=== Task requirements ===
Check every line below, and copy those that include "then".

=== Material supplied ===
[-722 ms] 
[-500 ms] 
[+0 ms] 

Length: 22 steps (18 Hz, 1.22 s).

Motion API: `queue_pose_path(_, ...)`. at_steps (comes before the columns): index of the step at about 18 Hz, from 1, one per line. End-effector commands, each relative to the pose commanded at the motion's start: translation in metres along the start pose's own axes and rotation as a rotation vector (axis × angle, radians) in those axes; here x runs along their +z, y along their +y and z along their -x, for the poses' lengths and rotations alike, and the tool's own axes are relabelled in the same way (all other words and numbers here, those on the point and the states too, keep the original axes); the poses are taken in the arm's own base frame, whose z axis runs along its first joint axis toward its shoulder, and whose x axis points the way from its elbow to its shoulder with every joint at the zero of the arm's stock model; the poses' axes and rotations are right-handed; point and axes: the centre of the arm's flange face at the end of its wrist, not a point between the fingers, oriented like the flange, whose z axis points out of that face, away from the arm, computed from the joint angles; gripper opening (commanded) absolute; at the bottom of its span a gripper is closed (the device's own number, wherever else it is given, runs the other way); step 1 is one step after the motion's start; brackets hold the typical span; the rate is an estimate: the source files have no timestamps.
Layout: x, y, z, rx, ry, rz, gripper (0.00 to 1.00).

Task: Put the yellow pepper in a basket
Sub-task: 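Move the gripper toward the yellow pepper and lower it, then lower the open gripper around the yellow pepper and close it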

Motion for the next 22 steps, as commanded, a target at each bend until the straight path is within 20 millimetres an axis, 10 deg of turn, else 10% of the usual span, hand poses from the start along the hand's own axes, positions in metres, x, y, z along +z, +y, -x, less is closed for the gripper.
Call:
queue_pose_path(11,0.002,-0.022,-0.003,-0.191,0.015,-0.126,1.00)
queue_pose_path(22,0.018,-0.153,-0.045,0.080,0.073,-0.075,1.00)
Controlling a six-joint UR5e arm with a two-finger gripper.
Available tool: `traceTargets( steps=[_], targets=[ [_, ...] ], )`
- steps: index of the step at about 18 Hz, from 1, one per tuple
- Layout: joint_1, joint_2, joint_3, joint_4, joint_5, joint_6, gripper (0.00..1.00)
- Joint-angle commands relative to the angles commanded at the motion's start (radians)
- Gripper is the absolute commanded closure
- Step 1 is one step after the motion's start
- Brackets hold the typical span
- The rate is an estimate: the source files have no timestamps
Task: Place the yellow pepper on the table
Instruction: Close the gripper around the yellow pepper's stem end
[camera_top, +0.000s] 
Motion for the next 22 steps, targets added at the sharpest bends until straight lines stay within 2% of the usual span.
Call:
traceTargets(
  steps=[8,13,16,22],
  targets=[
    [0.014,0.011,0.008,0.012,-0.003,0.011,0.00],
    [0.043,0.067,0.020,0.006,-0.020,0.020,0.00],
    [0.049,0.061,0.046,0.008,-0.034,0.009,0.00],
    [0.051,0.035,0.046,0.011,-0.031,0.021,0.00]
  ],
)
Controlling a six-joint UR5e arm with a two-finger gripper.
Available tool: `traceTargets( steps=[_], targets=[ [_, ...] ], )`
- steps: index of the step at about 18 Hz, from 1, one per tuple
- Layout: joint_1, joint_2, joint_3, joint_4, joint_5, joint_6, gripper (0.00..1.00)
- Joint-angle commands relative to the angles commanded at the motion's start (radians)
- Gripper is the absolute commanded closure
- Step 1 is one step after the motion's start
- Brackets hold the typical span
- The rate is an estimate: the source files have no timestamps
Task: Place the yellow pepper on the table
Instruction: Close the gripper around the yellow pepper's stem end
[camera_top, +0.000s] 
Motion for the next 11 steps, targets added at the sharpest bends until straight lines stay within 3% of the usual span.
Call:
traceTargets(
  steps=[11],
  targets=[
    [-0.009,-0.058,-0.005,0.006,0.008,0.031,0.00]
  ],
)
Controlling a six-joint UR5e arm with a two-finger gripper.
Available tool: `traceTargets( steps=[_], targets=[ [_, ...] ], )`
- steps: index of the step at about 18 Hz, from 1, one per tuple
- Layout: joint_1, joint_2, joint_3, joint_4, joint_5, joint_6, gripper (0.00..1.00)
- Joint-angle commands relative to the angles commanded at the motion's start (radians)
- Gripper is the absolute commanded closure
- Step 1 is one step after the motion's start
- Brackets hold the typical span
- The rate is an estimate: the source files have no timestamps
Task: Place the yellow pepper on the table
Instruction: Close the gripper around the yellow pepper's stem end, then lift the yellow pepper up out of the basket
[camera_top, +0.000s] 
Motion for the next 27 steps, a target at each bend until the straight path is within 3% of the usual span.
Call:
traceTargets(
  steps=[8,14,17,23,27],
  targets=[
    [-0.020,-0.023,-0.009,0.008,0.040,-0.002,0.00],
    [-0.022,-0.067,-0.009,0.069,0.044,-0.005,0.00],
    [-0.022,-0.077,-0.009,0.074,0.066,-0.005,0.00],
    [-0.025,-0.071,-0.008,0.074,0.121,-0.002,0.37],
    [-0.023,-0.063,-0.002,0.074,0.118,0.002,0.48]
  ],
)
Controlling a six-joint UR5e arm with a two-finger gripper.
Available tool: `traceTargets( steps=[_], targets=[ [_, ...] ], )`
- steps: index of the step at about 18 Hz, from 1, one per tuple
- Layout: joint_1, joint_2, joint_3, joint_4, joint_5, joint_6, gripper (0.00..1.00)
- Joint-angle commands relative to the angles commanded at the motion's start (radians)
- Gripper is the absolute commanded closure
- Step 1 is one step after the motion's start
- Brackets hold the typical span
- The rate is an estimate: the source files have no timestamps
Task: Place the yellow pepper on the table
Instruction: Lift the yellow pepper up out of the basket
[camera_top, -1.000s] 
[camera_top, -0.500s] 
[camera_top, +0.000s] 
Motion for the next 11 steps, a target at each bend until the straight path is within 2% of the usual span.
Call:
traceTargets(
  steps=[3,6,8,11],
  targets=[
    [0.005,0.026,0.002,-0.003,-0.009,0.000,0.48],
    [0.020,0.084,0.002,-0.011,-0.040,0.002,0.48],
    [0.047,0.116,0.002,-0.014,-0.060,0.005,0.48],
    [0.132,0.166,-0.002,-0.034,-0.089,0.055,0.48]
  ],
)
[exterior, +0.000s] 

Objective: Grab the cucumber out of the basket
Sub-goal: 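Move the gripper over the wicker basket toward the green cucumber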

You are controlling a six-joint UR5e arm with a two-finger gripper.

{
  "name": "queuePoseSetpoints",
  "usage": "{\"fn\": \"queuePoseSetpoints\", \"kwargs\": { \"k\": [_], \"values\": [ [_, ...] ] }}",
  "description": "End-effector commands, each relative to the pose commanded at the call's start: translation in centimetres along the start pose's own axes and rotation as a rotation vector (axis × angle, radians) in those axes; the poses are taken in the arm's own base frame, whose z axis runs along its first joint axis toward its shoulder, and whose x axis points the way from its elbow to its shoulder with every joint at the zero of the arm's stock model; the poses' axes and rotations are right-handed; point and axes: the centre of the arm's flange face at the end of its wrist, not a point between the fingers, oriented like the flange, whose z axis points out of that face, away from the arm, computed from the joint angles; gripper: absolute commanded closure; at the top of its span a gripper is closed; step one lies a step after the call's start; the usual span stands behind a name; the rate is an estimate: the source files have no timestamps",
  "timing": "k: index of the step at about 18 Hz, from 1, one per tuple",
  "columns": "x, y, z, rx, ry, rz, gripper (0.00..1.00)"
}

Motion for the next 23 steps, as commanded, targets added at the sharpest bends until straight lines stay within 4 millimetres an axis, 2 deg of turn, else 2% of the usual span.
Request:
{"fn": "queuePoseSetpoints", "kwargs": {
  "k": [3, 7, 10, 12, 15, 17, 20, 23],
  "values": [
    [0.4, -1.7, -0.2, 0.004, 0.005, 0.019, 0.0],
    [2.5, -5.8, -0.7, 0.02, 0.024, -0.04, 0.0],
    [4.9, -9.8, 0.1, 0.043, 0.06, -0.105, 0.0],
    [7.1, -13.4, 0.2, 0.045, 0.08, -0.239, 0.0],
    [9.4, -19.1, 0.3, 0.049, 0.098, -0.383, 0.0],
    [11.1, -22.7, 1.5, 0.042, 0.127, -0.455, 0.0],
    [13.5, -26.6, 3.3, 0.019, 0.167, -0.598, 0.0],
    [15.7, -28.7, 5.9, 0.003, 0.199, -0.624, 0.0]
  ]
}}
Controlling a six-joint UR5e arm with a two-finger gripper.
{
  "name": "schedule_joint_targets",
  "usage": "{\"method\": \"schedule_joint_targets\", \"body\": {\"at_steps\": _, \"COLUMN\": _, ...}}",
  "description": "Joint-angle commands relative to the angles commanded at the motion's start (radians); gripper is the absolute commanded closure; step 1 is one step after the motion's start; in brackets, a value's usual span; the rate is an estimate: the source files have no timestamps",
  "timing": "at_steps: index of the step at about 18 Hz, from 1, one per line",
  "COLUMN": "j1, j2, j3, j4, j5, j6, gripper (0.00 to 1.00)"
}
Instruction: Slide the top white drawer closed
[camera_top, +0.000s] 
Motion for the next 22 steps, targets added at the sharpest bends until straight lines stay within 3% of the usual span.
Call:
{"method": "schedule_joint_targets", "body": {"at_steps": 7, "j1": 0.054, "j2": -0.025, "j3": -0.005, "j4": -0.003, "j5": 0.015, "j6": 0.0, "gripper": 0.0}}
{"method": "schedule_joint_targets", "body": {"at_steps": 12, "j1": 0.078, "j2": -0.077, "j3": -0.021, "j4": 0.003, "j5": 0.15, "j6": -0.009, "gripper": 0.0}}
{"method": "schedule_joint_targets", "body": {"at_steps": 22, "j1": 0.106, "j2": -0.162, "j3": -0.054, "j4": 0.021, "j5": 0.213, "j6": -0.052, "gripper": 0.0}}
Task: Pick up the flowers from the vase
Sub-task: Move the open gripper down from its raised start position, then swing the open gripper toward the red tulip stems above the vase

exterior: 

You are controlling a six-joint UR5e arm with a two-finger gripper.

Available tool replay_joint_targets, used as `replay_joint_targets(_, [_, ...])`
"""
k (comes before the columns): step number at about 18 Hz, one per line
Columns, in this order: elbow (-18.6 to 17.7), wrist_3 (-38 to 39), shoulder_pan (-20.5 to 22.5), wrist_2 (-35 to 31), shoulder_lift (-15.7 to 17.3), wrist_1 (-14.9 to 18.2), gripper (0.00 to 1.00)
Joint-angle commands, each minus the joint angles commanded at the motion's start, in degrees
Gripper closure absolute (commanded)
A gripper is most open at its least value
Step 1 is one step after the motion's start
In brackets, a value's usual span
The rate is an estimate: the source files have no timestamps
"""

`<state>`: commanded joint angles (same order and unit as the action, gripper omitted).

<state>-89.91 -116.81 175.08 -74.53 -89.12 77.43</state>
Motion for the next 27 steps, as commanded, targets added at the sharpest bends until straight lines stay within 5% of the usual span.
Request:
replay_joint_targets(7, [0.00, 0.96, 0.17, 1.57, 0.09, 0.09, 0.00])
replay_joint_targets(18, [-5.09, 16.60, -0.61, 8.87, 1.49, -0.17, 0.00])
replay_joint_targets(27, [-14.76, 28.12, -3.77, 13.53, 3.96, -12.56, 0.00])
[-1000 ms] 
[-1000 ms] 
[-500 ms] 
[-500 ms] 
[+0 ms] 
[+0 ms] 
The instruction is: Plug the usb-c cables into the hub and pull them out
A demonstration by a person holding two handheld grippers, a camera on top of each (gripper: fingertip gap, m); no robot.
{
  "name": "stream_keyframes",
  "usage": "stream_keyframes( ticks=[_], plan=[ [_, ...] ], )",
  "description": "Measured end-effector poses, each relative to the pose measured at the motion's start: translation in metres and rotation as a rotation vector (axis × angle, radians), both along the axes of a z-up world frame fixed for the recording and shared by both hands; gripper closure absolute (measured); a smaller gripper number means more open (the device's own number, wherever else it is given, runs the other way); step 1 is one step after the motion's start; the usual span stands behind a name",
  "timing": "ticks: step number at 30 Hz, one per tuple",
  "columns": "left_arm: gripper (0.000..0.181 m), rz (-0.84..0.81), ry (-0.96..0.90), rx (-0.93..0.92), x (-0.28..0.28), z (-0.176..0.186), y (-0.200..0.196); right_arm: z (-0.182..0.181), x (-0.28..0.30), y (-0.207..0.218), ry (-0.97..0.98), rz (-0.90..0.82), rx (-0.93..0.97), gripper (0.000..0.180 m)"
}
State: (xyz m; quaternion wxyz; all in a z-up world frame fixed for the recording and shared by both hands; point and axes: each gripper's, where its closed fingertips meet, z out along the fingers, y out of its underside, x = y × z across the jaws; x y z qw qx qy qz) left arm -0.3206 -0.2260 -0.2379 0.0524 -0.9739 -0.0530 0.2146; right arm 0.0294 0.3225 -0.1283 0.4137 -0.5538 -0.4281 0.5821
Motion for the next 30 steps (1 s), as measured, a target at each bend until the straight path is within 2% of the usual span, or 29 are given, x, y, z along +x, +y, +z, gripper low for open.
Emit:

=== Expected output ===
Sub-task: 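Move the gripper toward the yellow pepper and lower it, then lower the open gripper around the yellow pepper and close it
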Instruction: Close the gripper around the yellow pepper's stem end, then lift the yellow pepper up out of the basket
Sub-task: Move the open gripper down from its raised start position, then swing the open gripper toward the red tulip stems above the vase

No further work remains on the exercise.